Neil Templeton, Vice President Of Digital Innovation Marketing at PCCW Global, said: “It’s becoming an environment for automating not just at the network layer, but the application layer, and we’re also working on the settlement layer as well, which is a vast ecosystem of service providers.” Neil cited how they transformed from a network provider into an open platform business through ConsoleConnect.

Customers basically want to find, get and pay for the services they want, when they want them. In line with this, Roque Lozano, SVP IP & Optical Networks, MEA, Nokia, said: “The user experience is wide. If you don’t match it, they will never trust any type of new services. I think SD-WAN is a good feat for the users and enterprise segment that combine, as I said, the agility and independence of the user to define their own network and the security of the carrier-class.”

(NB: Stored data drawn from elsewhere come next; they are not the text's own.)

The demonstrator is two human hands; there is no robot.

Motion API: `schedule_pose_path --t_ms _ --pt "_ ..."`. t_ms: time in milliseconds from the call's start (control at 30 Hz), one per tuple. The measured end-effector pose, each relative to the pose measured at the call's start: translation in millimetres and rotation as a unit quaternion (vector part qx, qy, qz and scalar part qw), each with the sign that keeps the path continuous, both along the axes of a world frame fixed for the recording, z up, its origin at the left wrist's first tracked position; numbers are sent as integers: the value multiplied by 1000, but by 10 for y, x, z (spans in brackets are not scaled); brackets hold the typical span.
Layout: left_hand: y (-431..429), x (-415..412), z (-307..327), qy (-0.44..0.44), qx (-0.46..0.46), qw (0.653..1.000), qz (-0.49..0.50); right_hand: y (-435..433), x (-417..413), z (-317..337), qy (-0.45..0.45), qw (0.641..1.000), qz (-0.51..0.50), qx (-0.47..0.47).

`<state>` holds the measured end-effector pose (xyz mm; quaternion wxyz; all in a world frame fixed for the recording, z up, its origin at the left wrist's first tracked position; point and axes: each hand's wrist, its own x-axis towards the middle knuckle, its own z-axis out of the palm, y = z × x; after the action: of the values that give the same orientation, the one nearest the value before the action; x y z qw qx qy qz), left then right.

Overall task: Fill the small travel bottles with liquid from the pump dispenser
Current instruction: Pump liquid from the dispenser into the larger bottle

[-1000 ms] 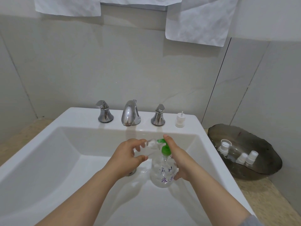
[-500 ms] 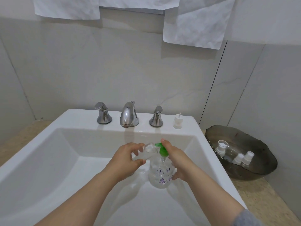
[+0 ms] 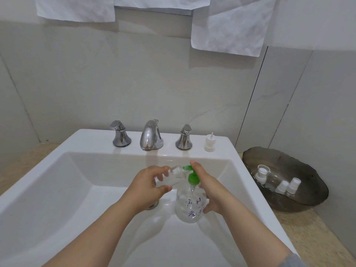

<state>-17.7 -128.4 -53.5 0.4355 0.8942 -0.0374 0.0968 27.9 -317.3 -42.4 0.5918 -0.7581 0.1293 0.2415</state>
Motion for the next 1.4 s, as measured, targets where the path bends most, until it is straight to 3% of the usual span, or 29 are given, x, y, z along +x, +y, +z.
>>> schedule_pose_path --t_ms 1100,1400 --pt "-15 -11 -33 26 13 1000 0 46 -50 6 -41 999 -16 -27" --pt "-20 -9 60 4 -5 1000 -2 32 -17 -3 3 1000 -14 0"
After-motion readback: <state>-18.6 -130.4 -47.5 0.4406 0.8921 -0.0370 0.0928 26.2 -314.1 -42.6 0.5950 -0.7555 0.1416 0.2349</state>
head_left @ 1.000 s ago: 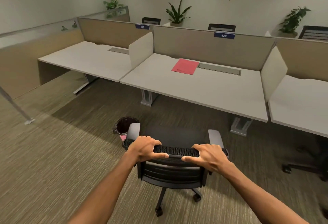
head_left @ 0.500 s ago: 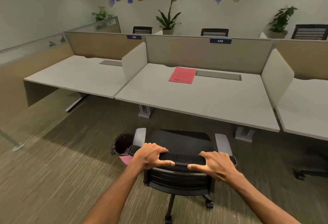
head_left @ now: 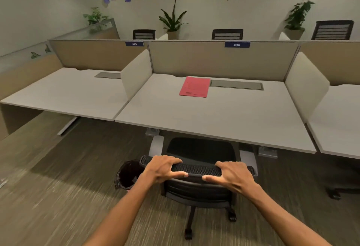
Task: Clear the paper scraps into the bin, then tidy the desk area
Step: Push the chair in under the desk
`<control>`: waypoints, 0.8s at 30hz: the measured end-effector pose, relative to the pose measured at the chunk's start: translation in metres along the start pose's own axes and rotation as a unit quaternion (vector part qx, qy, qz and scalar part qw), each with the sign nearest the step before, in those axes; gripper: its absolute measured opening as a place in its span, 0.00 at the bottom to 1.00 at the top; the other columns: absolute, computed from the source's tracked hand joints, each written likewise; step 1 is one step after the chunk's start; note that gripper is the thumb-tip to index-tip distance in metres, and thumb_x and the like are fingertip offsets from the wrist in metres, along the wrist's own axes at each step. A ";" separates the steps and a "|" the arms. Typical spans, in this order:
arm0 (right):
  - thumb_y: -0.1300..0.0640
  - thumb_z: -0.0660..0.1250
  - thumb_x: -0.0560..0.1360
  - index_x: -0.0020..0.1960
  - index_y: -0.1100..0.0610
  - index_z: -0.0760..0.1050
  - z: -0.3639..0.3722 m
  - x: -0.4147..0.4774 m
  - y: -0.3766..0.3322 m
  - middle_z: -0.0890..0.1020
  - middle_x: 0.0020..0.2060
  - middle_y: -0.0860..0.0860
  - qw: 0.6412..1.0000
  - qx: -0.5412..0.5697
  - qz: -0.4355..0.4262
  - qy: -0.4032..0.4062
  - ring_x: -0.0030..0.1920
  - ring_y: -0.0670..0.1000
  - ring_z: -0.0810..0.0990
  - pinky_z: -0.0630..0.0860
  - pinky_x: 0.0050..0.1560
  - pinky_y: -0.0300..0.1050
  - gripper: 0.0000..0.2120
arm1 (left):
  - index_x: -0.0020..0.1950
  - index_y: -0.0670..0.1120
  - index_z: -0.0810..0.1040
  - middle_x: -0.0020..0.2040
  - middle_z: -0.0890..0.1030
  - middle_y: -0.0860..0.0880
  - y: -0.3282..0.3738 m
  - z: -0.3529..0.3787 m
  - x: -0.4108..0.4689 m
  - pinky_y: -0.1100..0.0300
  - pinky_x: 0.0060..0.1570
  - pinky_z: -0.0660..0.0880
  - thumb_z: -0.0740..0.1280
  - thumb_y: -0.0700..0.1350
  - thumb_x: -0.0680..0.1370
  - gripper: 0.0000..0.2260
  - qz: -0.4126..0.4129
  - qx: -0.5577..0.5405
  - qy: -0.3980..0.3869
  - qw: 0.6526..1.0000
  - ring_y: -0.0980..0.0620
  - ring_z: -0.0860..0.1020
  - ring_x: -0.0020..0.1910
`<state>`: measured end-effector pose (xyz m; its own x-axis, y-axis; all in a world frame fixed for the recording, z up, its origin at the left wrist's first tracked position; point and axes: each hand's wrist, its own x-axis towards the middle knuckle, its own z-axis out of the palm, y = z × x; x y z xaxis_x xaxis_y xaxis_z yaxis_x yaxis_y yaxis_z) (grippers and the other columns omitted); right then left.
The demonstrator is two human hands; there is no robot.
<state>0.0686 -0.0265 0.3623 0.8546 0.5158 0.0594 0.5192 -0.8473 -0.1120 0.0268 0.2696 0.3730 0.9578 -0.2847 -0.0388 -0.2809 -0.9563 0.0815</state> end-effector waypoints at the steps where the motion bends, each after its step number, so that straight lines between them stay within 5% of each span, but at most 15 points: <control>1: 0.14 0.43 0.64 0.39 0.49 0.74 0.000 0.008 0.002 0.76 0.28 0.46 1.000 0.004 0.004 -0.003 0.29 0.46 0.74 0.74 0.36 0.45 0.41 | 0.70 0.54 0.74 0.64 0.81 0.54 -0.004 -0.001 0.007 0.58 0.48 0.70 0.52 0.78 0.73 0.38 0.000 -0.005 0.001 1.000 0.53 0.80 0.59; 7: 0.14 0.43 0.63 0.36 0.49 0.71 -0.002 0.057 0.007 0.75 0.27 0.46 1.000 0.016 0.017 0.001 0.29 0.47 0.74 0.75 0.39 0.47 0.40 | 0.57 0.54 0.79 0.50 0.83 0.55 -0.037 -0.005 0.047 0.67 0.36 0.62 0.52 0.78 0.72 0.33 -0.003 -0.043 0.030 0.999 0.56 0.79 0.45; 16: 0.13 0.43 0.63 0.38 0.50 0.73 -0.001 0.109 0.006 0.76 0.28 0.48 0.999 0.008 0.038 -0.011 0.30 0.50 0.75 0.75 0.41 0.49 0.42 | 0.51 0.55 0.79 0.42 0.80 0.57 -0.078 -0.013 0.094 0.68 0.36 0.61 0.52 0.78 0.73 0.30 0.014 -0.065 0.037 0.997 0.58 0.75 0.39; 24: 0.15 0.47 0.65 0.34 0.52 0.72 -0.005 0.145 0.010 0.77 0.28 0.48 0.999 -0.001 0.052 -0.002 0.30 0.50 0.75 0.77 0.39 0.48 0.40 | 0.46 0.52 0.80 0.37 0.80 0.55 -0.099 -0.018 0.127 0.59 0.35 0.64 0.50 0.80 0.71 0.35 0.018 -0.070 0.055 0.996 0.55 0.76 0.36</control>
<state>0.1977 0.0388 0.3742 0.9037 0.4259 0.0438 0.4280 -0.8963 -0.1158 0.1776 0.3292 0.3775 0.9501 -0.3029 0.0746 -0.3119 -0.9246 0.2186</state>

In terms of ensuring the same QoS throughout the ecosystem as more people go towards the cloud, collaboration and innovation can be done. Aloke Tusnial, Vice President Of Cloud Business And Solutions at Spirent said: “I think with the payload-independent APIs … if we put the right amount of SLAs on there, if we put in the right amount of testing out there, we make sure that we actually look at it at an end-to-end perspective, hopefully, very soon, we’ll get an environment where maybe PCCW Global is providing the interconnectivity, TELUS is on one side of the antenna and Etisalat is on the other side, and you can actually provide a full SLA-based SD-WAN connectivity, all the way from Canada to UAE.”

Khaled Al Belooshi, VP Fixed Networks, Etisalat, explained that as part of their SD-WAN initiatives, zero-touch deployment and end-to-end service orchestration are offered to end-users. On the other hand, Kevin Vachon, MEF chief operating officer, mentioned that the scope of orchestration has grown, but the automation process is slower for everybody. Reasons such as lack of IT resources, ambitious business case, and awaiting for OSS/BSS upgrade deprive the adoption.

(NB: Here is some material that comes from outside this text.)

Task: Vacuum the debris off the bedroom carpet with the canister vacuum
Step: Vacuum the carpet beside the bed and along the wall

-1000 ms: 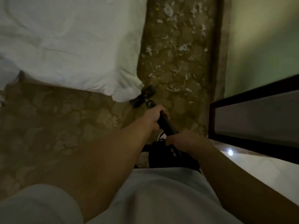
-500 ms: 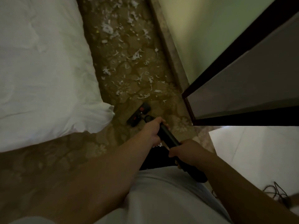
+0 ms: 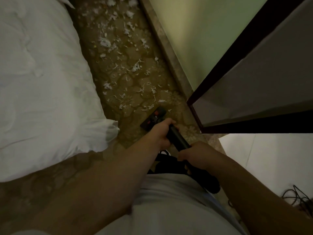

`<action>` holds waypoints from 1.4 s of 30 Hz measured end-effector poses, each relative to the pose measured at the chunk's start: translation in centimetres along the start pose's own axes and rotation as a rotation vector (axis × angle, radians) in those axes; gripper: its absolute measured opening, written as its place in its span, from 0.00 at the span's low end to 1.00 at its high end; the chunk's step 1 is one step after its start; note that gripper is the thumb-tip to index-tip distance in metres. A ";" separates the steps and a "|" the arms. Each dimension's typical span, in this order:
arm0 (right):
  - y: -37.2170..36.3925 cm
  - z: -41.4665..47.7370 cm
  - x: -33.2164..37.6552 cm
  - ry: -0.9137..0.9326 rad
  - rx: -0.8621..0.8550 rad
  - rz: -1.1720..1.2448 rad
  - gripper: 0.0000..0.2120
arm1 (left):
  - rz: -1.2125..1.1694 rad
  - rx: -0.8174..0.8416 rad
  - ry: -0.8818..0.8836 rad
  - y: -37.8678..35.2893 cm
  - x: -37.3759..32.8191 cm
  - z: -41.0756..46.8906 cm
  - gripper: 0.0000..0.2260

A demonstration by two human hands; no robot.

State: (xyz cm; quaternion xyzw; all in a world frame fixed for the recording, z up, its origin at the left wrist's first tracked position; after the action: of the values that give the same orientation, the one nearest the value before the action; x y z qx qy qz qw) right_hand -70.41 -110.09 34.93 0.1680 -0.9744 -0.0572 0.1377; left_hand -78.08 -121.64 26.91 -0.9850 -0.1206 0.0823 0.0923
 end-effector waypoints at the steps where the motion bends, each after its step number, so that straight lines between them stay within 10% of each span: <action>1: 0.1 0.1 0.2 -0.002 -0.010 0.023 0.11 | 0.029 -0.005 -0.002 -0.4 -0.4 0.1 0.03; 30: -10.5 5.5 12.1 0.082 -0.090 -0.048 0.13 | 0.147 -0.081 -0.050 10.5 -13.6 3.2 0.05; 42: -2.2 3.9 4.4 0.085 -0.047 -0.069 0.17 | 0.132 -0.084 -0.053 1.6 -6.1 2.0 0.05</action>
State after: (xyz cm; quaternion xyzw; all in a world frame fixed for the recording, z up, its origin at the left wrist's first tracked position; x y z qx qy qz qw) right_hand -74.82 -113.36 31.96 0.2008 -0.9597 -0.0774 0.1806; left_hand -83.93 -124.40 25.47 -0.9913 -0.0611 0.1090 0.0422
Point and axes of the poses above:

Sharing how TELUS started its SD-WAN journey in 2016, Dr. Ibrahim Gedeon, CTO, TELUS, said: “The motivation for us is to mix and match network connections; this is the business case. Being able to go cable, DSL, or fiber and kind of redefining how business connectivity is doing. And then we added all the new software stacks in the BSS and OSS to get that automation.”

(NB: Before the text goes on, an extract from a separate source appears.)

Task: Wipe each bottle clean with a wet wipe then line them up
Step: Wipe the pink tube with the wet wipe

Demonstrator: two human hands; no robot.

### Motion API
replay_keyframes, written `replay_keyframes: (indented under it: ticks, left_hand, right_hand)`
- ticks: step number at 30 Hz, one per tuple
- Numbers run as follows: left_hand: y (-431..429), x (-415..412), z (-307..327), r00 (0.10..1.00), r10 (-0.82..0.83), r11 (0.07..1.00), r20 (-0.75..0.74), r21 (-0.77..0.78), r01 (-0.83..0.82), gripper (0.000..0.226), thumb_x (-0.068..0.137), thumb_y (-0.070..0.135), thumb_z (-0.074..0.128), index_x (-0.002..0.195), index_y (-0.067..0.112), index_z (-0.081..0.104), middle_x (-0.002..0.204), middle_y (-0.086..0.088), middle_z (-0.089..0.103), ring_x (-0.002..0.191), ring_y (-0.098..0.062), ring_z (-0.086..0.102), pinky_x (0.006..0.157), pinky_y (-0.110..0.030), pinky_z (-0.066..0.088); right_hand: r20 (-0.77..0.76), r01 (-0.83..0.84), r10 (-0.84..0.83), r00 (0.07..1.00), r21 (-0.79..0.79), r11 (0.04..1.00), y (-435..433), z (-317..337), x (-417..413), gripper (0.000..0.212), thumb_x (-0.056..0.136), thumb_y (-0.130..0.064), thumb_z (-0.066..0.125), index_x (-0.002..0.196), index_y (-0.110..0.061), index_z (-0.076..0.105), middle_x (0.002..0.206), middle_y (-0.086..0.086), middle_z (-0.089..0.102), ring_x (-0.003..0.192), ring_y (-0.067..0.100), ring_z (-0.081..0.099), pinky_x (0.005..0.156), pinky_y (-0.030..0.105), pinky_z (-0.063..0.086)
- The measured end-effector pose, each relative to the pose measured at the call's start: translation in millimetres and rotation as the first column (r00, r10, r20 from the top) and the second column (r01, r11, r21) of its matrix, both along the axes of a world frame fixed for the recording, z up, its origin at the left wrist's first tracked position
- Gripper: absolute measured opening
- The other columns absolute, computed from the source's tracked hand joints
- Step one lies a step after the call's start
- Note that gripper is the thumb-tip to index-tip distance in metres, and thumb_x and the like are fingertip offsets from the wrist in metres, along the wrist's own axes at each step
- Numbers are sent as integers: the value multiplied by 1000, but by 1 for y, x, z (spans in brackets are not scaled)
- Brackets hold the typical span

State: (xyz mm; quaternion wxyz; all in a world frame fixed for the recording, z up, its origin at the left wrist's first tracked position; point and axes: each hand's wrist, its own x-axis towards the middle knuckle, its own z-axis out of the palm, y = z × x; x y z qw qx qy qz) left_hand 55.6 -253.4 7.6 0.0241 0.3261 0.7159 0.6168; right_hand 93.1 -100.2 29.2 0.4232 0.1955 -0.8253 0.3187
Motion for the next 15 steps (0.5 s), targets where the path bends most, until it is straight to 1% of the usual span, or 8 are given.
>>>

Both TELUS and PCCW Global noted that SD-WAN requires them to collaborate their teams together, particularly within a distributed environment which is the cloud. Aloke raises the question about determining security policies that can propagate the same QoS across everyone.

He clarified that: “As you move more and more stuff into the edge, you are getting more decentralized; which means security becomes a big challenge. You can’t put security in one point. You are not VPN-ing everything to one secure place and ensuring that the traffic that goes between them is all secure.” This is the reason why the secure access service edge (SASE) is also a driver for SD-WAN. 

Dr. Ibrahim also noted that CPEs are still needed despite the transition towards the cloud. In response, Aloke highlighted the benefit of the cloud in delivering CPEs. “Thanks to the partnership we have with MEF on the certification space, we see more and more of that is SD-WAN providers are now trying to get CPEs that will work on the edge cloud. So instead of trying to ship the CPEs to a customer’s premise, you basically put it on the edge and then you have a software agent that’s running on the edge so you don’t have to deliver a CPE to everyone.”

In a nutshell, the SD-WAN industry is now moving into a cadence. Despite networks becoming more complex, QoS can be achieved. “If we all work together, that day is not very far. We can actually achieve that,” concluded Aloke.